Thus, the remaining parts of this paper are composed of the followings. The second section introduces some related works in the financial field. The third section introduces a discovery method of trend rules and a prediction method based on them [6]. The fourth section proposes an expansion method of training data. The fifth section explains the experimental data, the experimental method, and the experimental results. The sixth section discusses the effect of the proposed method. Lastly, the seventh section describes the summary and future works.

This section introduces some related works based on financial data composed of numerical data and text data.

Antweiler and Frank [7] investigate relationships between the stock data of 45 companies in Dow Jones Industrial Average (DJIA) and more than 150 million messages. The paper shows that the messages can explain the volatility which is one of evaluation criteria for stock prices but cannot help to gain the revenue in the trade operations.

Bollen et al. [8] propose a method that inductively learns relationships between DJIA and 6 kinds of emotions included in the messages described in Twitter. The method acquires the relationships by using fuzzy self-organization maps. It shows that the relationship in the case of the emotion ‘‘Calm’’ can explain the daily changes in DJIA with 87.6% accuracy.

Zhang et al. [9] propose a method predicting stock market indexes based on tweets. It analyzes correlations between the stock market indexes and two collective emotions such as ‘‘Fear’’ and ‘‘Hope.’’ It finds that the emotional tweet percentage is negatively related to the indexes and is positively related to volatility indeX (VIX).

Fung et al. [10] propose a method predicting the changes of stock prices in the stock market. The method segments numerical stock price data into three trends: ‘‘Rise,’’ ‘‘Steady,’’ and ‘‘Drop.’’ The method focuses on two trends of them: ‘‘Rise’’ and ‘‘Drop’’ and inductively learns classification models. The models are used for the prediction.

Mittermayer and Knolmayer [11] propose a method that automatically classifies news articles to predict the trends of stock prices. The method uses a thesaurus created by humans and improves a labeling method of the articles. It selects the appropriate training data to construct the prediction model. The paper shows that the method arrives at the high prediction performance.

Peramunetilleke and Wong [12] propose a method that acquires classification rules. Their antecedent part is weighted keywords and their result part is classes discretizing changes for currency exchange. The keywords are selected by stock traders or human experts and the weights are calculated by referring to frequencies of the keywords in the target period.

Choudhury et al. [13] develop a model analyzing communication dynamics in the blogosphere to decide correlations with movement in stock market. The model is acquired from the data in the blogosphere by support vector machine (SVM) regression. The model can predict the magnitude of the movement about 78% accuracy and its direction about 87% accuracy.

Seo et al. [14] develop the intelligent multiagent system for the portfolio management. The system acquires a model classifying news articles related to financial information of companies into 5 classes.

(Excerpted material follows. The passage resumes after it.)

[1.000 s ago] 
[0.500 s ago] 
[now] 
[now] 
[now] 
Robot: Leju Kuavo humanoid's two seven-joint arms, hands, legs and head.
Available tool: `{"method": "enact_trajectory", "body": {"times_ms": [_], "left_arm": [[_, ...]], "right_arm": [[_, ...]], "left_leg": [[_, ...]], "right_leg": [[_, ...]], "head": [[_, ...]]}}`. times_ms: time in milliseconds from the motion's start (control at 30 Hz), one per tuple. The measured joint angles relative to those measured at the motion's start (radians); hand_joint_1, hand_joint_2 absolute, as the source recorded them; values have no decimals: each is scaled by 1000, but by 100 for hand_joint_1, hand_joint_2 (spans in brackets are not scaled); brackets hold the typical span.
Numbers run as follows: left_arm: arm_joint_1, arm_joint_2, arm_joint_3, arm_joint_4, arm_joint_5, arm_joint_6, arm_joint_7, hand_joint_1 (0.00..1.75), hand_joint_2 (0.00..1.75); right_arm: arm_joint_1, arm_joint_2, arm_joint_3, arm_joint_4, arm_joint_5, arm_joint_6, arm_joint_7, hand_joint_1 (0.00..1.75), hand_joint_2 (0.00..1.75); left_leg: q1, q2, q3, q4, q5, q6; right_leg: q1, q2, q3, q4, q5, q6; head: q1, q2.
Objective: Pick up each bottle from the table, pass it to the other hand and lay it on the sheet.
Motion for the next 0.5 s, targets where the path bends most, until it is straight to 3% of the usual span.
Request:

It classifies news articles and evaluates information collected by agents. The portfolio management is performed by the classification and the evaluation.

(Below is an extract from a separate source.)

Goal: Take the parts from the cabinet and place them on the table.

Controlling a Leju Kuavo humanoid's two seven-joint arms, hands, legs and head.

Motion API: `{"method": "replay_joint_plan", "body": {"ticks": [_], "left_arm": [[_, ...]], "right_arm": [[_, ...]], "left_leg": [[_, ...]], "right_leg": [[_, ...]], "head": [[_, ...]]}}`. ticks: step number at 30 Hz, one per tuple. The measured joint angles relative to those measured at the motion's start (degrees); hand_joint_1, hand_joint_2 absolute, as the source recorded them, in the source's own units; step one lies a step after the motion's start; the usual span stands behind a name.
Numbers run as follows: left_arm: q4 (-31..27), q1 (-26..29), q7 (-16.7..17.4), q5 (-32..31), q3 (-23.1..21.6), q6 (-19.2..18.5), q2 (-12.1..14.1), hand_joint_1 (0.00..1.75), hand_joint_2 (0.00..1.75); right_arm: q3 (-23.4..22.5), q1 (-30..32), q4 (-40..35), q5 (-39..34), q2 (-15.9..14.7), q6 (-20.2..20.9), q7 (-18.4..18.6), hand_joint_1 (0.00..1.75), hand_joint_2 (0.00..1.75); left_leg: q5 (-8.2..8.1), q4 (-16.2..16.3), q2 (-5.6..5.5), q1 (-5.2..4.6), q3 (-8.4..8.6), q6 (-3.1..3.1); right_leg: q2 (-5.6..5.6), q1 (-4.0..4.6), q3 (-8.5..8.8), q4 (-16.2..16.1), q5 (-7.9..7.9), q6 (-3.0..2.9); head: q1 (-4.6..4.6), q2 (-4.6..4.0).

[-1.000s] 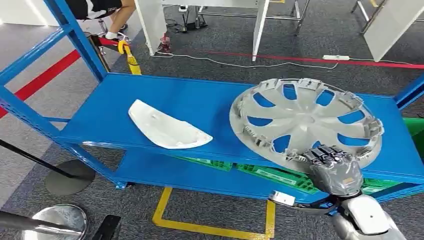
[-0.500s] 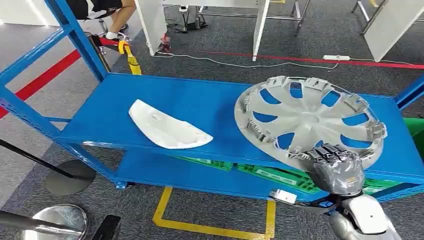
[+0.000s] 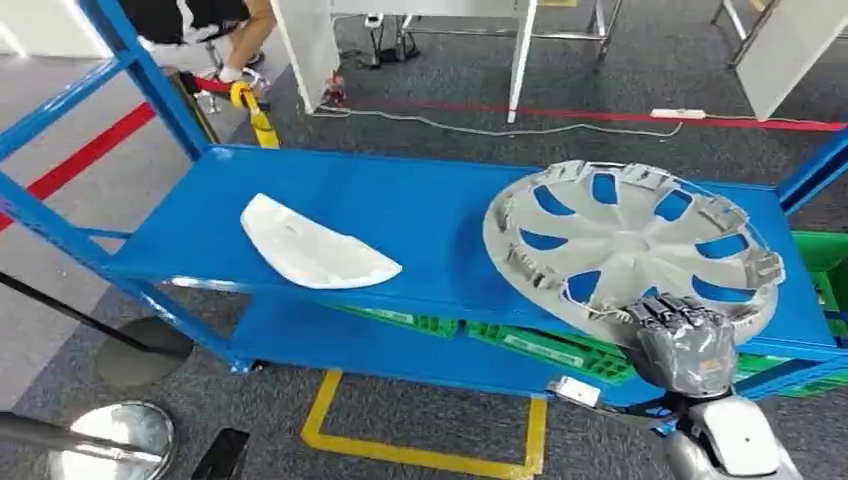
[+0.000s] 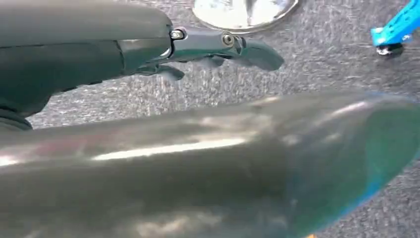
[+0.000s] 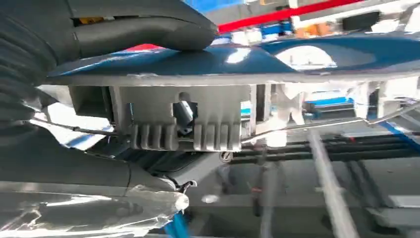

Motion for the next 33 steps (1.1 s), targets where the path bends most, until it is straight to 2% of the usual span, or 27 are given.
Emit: {"method": "replay_joint_plan", "body": {"ticks": [1, 2, 3, 5, 6, 7, 8, 10, 11, 12, 13, 14, 16, 17, 18, 19, 21, 22, 23, 24, 26, 27, 28, 29, 31, 32, 33], "left_arm": [[0.0, 0.09, 0.0, -0.13, 0.0, 0.22, 0.02, 0.0, 0.0], [0.0, 0.11, 0.0, -0.13, 0.0, 0.3, -0.02, 0.0, 0.0], [0.0, 0.06, -0.02, -0.15, 0.0, 0.35, -0.07, 0.0, 0.0], [0.0, 0.0, -0.04, -0.31, 0.0, 0.44, -0.13, 0.0, 0.0], [0.0, -0.02, -0.07, -0.31, 0.0, 0.46, -0.13, 0.0, 0.0], [0.0, 0.0, -0.11, -0.33, -0.02, 0.48, -0.15, 0.0, 0.0], [0.0, 0.02, -0.11, -0.35, -0.02, 0.48, -0.15, 0.0, 0.0], [0.0, -0.06, -0.11, -0.44, -0.07, 0.52, -0.15, 0.0, 0.0], [0.0, -0.15, -0.11, -0.46, -0.09, 0.52, -0.15, 0.0, 0.0], [-0.02, -0.36, -0.13, -0.46, -0.09, 0.57, -0.04, 0.0, 0.0], [-0.07, -0.49, -0.13, -0.46, -0.09, 0.59, 0.02, 0.0, 0.0], [-0.07, -0.6, -0.28, -0.52, -0.13, 0.63, -0.11, 0.0, 0.0], [-0.07, -0.52, -0.31, -0.5, -0.15, 0.74, -0.13, 0.0, 0.0], [-0.07, -0.38, -0.28, -0.5, -0.15, 0.79, -0.15, 0.0, 0.0], [-0.07, -0.45, -0.28, -0.5, -0.17, 0.98, -0.11, 0.0, 0.0], [-0.07, -0.5, -0.28, -0.48, -0.18, 1.09, -0.13, 0.0, 0.0], [-0.07, -0.36, -0.28, -0.5, -0.24, 1.09, -0.39, 0.0, 0.0], [-0.07, -0.33, -0.28, -0.5, -0.24, 1.09, -0.46, 0.0, 0.0], [-0.07, -0.32, -0.28, -0.5, -0.26, 1.11, -0.5, 0.0, 0.0], [-0.07, -0.32, -0.29, -0.5, -0.26, 1.11, -0.52, 0.0, 0.0], [-0.07, -0.32, -0.28, -0.5, -0.26, 1.09, -0.61, 0.0, 0.0], [-0.07, -0.34, -0.28, -0.5, -0.26, 1.09, -0.61, 0.0, 0.0], [-0.13, -0.3, -0.28, -0.5, -0.26, 1.11, -0.37, 0.0, 0.0], [-0.11, -0.27, -0.28, -0.5, -0.28, 1.11, -0.55, 0.0, 0.0], [-0.13, -0.24, -0.31, -0.5, -0.26, 1.11, -0.52, 0.0, 0.0], [-0.11, -0.13, -0.31, -0.48, -0.26, 1.14, -0.5, 0.0, 0.0], [-0.11, -0.07, -0.31, -0.48, -0.26, 1.16, -0.44, 0.0, 0.0]], "right_arm": [[0.0, 0.03, 0.04, -0.02, 0.0, 0.0, 0.18, 1.75, 1.75], [0.0, 0.11, 0.11, -0.04, 0.0, -0.02, 0.22, 1.75, 1.75], [0.02, 0.25, 0.13, -0.04, -0.02, -0.02, 0.33, 1.75, 1.75], [0.02, 0.28, 0.13, -0.07, -0.09, 0.0, 0.55, 1.75, 1.75], [0.02, 0.3, 0.15, 0.0, -0.2, 0.0, 0.83, 1.75, 1.75], [0.02, 0.34, 0.15, 0.15, -0.31, 0.0, 1.12, 1.75, 1.75], [0.02, 0.37, 0.17, 0.24, -0.46, 0.0, 1.33, 1.75, 1.75], [0.02, 0.39, 0.15, 0.37, -0.77, 0.0, 1.64, 1.75, 1.75], [0.04, 0.39, 0.15, 0.44, -0.83, 0.0, 1.64, 1.75, 1.75], [0.07, 0.41, 0.15, 0.46, -0.85, 0.0, 1.64, 1.75, 1.75], [0.09, 0.45, 0.13, 0.48, -0.85, 0.0, 1.66, 1.75, 1.75], [0.09, 0.45, 0.13, 0.48, -1.09, 0.0, 1.7, 1.75, 1.75], [0.15, 0.54, 0.11, 0.63, -1.2, 0.0, 1.81, 1.75, 1.75], [0.15, 0.69, 0.07, 0.72, -1.33, -0.02, 1.84, 1.75, 1.75], [0.2, 0.94, 0.07, 0.81, -1.46, 0.0, 1.92, 1.75, 1.75], [0.2, 1.0, 0.02, 0.89, -1.66, -0.02, 1.99, 1.75, 1.75], [0.3, 1.01, 0.02, 1.07, -1.7, -0.02, 1.99, 1.75, 1.75], [0.39, 1.04, 0.02, 1.07, -1.7, 0.0, 1.99, 1.75, 1.75], [0.42, 1.1, 0.02, 1.07, -1.75, -0.02, 2.03, 1.75, 1.75], [0.42, 1.19, 0.02, 1.07, -1.81, -0.02, 2.08, 1.75, 1.75], [0.44, 1.22, 0.0, 1.07, -1.84, -0.02, 2.14, 1.75, 1.75], [0.44, 1.14, -0.02, 1.07, -1.84, -0.02, 2.14, 1.75, 1.75], [0.53, 1.02, -0.02, 1.09, -1.84, -0.02, 2.14, 1.75, 1.75], [0.57, 1.19, -0.15, 1.11, -1.86, 0.0, 2.14, 1.75, 1.75], [0.63, 1.23, -0.18, 1.14, -1.88, 0.0, 2.14, 1.75, 1.75], [0.66, 1.27, -0.2, 1.18, -1.88, -0.02, 2.12, 1.75, 1.75], [0.68, 1.19, -0.2, 1.2, -1.9, -0.02, 2.01, 1.75, 1.75]], "left_leg": [[0.26, -0.03, 0.0, 0.05, -0.22, -0.31], [-0.06, 0.14, 0.1, 0.23, -0.54, -0.48], [-2.19, 1.56, 0.43, 0.2, -1.35, -0.41], [-8.18, 10.0, 0.46, -0.17, -4.45, -0.27], [-10.49, 14.72, 0.46, -0.39, -5.99, -0.08], [-11.75, 17.77, 0.46, -0.63, -6.75, 0.29], [-11.58, 18.36, 0.45, -0.97, -6.31, 0.81], [-8.59, 12.86, 0.44, -1.93, -2.0, 2.57], [-7.09, 7.99, 0.37, -2.62, 1.43, 3.76], [-7.31, 3.55, 0.27, -3.45, 4.5, 5.16], [-8.12, 1.24, 0.59, -3.62, 5.79, 5.78], [-7.14, 1.21, 0.62, -3.84, 5.5, 4.76], [-6.51, 0.68, 0.57, -4.12, 5.16, 4.7], [-5.44, -0.56, 0.67, -3.65, 5.05, 4.65], [-4.69, -0.81, 0.81, -3.39, 4.82, 4.62], [-4.08, -0.89, 0.8, -3.23, 4.16, 5.09], [-2.85, -0.88, 0.82, -3.13, 2.68, 4.96], [-2.15, -0.79, 0.86, -3.07, 1.73, 4.87], [-1.54, -0.76, 0.88, -2.99, 0.92, 4.74], [-0.91, -0.74, 0.89, -2.89, 0.12, 4.58], [0.36, -0.54, 0.88, -2.45, -1.59, 3.96], [0.9, -0.16, 0.83, -2.39, -2.28, 3.49], [1.32, 0.08, 0.67, -2.64, -2.89, 3.12], [1.86, 0.14, 0.71, -2.82, -2.82, 2.9], [2.79, 0.04, 0.65, -2.75, -2.98, 2.65], [3.22, 0.02, 0.65, -2.65, -3.11, 2.35], [1.72, 0.5, 0.67, -2.51, -3.55, 1.94]], "right_leg": [[-0.01, 0.05, -0.49, 0.5, 0.09, -0.5], [-0.14, 0.04, -1.03, 0.49, 0.37, -1.36], [-0.18, 0.22, -1.56, 0.5, 0.84, -2.11], [-0.28, 0.66, -2.72, 0.39, 1.82, -2.98], [-0.36, 1.0, -3.34, 0.4, 2.23, -3.35], [-0.42, 1.38, -3.9, 0.4, 2.64, -3.6], [-0.43, 1.76, -4.5, 0.4, 3.1, -3.8], [-0.36, 2.57, -5.62, 0.39, 4.03, -4.07], [-0.28, 2.92, -6.09, 0.36, 4.48, -4.09], [-0.34, 2.66, -6.24, 0.36, 4.86, -4.14], [-0.42, 3.12, -6.53, 0.34, 5.21, -3.77], [-0.63, 2.59, -6.45, 0.11, 5.63, -3.53], [-0.67, 2.31, -6.55, -0.41, 6.71, -2.87], [-0.64, 2.64, -6.72, -0.59, 7.16, -2.46], [-0.67, 2.53, -7.27, 0.09, 5.52, -2.28], [-0.66, 2.5, -8.28, 2.34, 2.4, -2.02], [-0.74, 2.24, -10.12, 10.6, -3.79, -1.42], [-0.77, 2.13, -10.75, 14.48, -5.35, -1.11], [-0.78, 2.03, -10.35, 15.88, -4.99, -0.88], [-0.8, 1.92, -8.86, 15.04, -3.47, -0.64], [-0.91, 1.63, -2.73, 7.64, 0.5, -0.09], [-0.95, 1.35, 0.98, 2.25, -0.39, 0.46], [-0.89, 1.68, 3.78, -1.69, -2.47, 0.65], [-0.56, 1.77, 2.96, -1.31, -2.06, -1.11], [-0.6, 1.9, 2.03, -1.19, -1.94, -2.03], [-0.69, 1.75, 1.52, -1.21, -1.48, -2.75], [-0.89, 1.67, 1.05, -1.22, -0.83, -3.54]], "head": [[0.13, 0.0], [0.02, 0.0], [-0.35, 0.0], [-0.35, 0.0], [-0.3, 0.0], [-0.3, 0.0], [-0.28, 0.0], [-0.28, 0.0], [-0.28, 0.0], [-0.24, 0.0], [-0.06, 0.0], [-0.28, 0.0], [-0.19, 0.0], [-0.31, 0.0], [-0.13, 0.0], [-0.09, 0.0], [-0.15, 0.0], [-0.13, 0.0], [-0.13, 0.0], [-0.13, 0.0], [-0.13, 0.0], [-0.11, 0.0], [0.05, 0.0], [-0.29, 0.0], [-0.31, 0.0], [-0.33, 0.0], [-0.3, 0.0]]}}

Some existing methods [79, 12] analyze relationships between a specific numerical sequence and texts. The numerical sequence is the synthetic stock indexes such as DJIA or the change of specific currency exchange. The other existing methods [10, 11, 13, 14] analyze relationships between texts related to limited stock brands and their numerical sequences. Therefore, it is difficult for these existing methods to simultaneously and respectively deal with many evaluation objects such as all stock brands in a stock exchange and currency exchange among currency all over the world.

Our previous research [15] proposes a ranking method of evaluation objects in order to overcome this problem. The method deals with numerical sequential data for each evaluation object and text sequential data including the contents related to evaluation objects. It constructs a ranking model by referring to the change of the numerical sequential data and the amount of the text sequential data. Many evaluation objects can be simultaneously and respectively analyzed. Attractive evaluation objects are extracted from them. However, the method cannot sufficiently explain the reason why the evaluation objects are selected as attractive ones. Thus, our another previous research [6] tackles the development of the prediction method which can represent the reason. It acquires trend rules from the sequential data. The rules can be displayed as the reason. Also, they are used in order to predict attractive evaluation objects. The method can predict attractive evaluation objects to some extent. However, their detection performance should be revised for the more valid prediction. Thus, this paper tries to improve the detection performance.

3. Analysis of Complex Sequential Data

This section explains the analysis method of complex sequential data [6]. The method has two phases: the learning phase and the prediction phase. The learning phase discovers trend rules from the text sequential data and the numerical sequential data. The prediction phase predicts attractive evaluation objects by using trend rules and text sequential data in the designated period. In the following, the format of the complex sequential data and these phases are explained.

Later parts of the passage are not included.